* Assigned task: Look through the records below for the line with "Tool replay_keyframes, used". Return that line and each one after it up to and including the line with "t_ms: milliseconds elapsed", exactly.

Excerpted data Block Start

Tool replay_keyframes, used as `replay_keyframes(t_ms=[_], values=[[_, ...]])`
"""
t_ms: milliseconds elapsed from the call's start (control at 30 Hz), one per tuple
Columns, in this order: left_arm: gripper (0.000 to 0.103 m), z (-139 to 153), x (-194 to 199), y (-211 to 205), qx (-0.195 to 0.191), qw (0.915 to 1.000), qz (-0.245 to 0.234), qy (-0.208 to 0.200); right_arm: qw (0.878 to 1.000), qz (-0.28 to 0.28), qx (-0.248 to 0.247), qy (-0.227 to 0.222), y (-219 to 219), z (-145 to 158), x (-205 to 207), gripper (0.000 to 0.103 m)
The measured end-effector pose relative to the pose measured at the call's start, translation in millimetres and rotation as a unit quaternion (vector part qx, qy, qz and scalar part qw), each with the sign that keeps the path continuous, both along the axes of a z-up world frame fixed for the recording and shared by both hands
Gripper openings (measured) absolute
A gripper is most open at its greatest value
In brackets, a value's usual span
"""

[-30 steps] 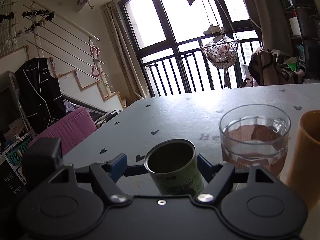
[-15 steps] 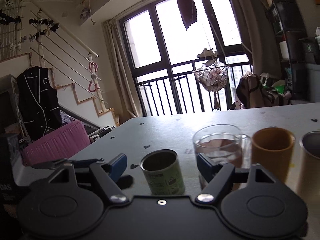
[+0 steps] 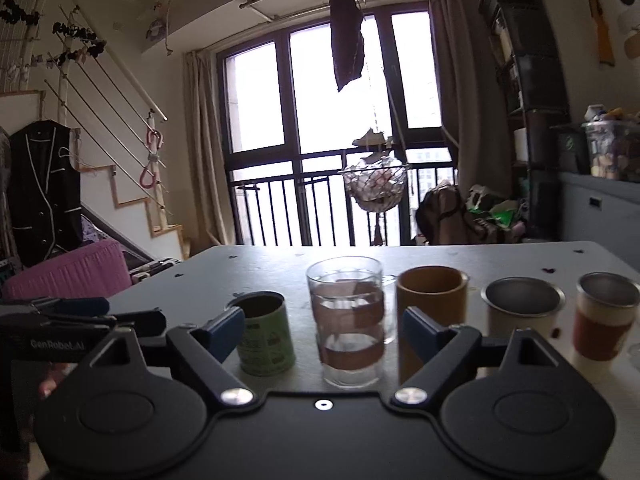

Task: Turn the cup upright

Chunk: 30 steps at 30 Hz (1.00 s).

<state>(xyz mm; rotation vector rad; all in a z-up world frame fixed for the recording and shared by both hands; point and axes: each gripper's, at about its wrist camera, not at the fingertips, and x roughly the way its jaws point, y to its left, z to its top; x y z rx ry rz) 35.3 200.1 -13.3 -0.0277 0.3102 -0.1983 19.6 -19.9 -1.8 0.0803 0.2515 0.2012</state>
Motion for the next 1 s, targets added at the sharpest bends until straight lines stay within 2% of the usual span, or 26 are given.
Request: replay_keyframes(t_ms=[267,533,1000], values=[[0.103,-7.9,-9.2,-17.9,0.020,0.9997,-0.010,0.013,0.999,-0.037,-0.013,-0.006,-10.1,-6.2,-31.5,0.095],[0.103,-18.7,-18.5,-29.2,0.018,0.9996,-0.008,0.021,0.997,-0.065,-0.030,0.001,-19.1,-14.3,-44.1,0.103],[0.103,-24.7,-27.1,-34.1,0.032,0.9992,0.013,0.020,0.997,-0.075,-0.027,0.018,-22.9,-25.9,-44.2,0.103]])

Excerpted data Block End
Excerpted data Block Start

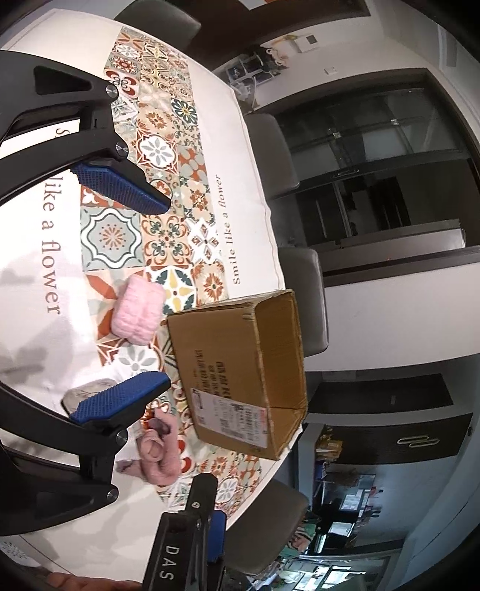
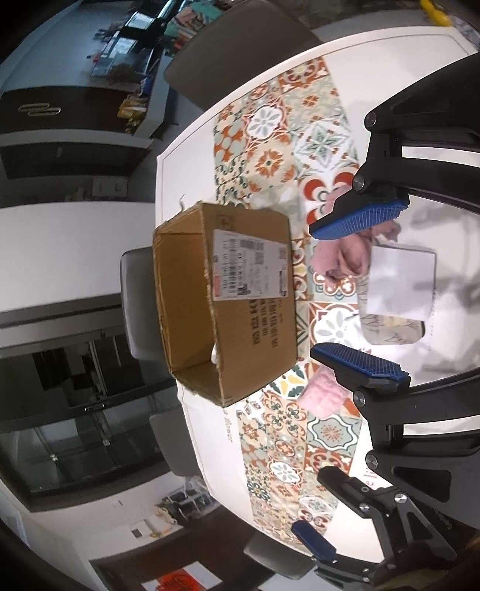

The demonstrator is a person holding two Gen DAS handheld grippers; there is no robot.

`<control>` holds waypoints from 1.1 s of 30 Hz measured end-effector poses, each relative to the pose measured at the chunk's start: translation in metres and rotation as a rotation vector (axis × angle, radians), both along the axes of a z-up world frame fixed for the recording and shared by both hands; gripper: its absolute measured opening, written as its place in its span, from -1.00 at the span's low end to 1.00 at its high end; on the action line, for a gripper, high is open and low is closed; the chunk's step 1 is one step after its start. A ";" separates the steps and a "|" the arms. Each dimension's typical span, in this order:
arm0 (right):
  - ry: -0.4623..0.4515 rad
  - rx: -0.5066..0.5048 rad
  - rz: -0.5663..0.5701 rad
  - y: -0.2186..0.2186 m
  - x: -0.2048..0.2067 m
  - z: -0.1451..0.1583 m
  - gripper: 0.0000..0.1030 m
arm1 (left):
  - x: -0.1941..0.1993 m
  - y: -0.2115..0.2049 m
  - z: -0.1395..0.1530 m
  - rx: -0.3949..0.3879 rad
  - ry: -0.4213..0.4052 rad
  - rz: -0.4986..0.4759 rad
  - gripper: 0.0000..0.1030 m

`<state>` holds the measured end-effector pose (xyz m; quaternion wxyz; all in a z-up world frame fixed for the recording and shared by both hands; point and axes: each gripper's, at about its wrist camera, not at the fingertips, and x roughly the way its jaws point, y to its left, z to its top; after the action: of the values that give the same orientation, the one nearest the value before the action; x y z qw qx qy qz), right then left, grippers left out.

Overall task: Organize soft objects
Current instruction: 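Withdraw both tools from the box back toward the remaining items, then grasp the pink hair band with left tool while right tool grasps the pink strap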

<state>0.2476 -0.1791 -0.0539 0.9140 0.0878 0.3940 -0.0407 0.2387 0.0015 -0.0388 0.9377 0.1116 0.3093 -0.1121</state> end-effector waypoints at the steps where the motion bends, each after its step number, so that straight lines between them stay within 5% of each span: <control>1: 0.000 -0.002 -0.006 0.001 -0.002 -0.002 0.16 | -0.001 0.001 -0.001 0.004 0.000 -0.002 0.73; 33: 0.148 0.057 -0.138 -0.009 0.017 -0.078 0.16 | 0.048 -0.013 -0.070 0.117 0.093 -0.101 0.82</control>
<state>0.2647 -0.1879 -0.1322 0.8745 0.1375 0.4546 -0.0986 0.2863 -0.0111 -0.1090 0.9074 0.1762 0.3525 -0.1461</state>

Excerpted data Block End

* Task response:
Tool replay_keyframes, used as `replay_keyframes(t_ms=[_], values=[[_, ...]])`
"""
t_ms: milliseconds elapsed from the call's start (control at 30 Hz), one per tuple

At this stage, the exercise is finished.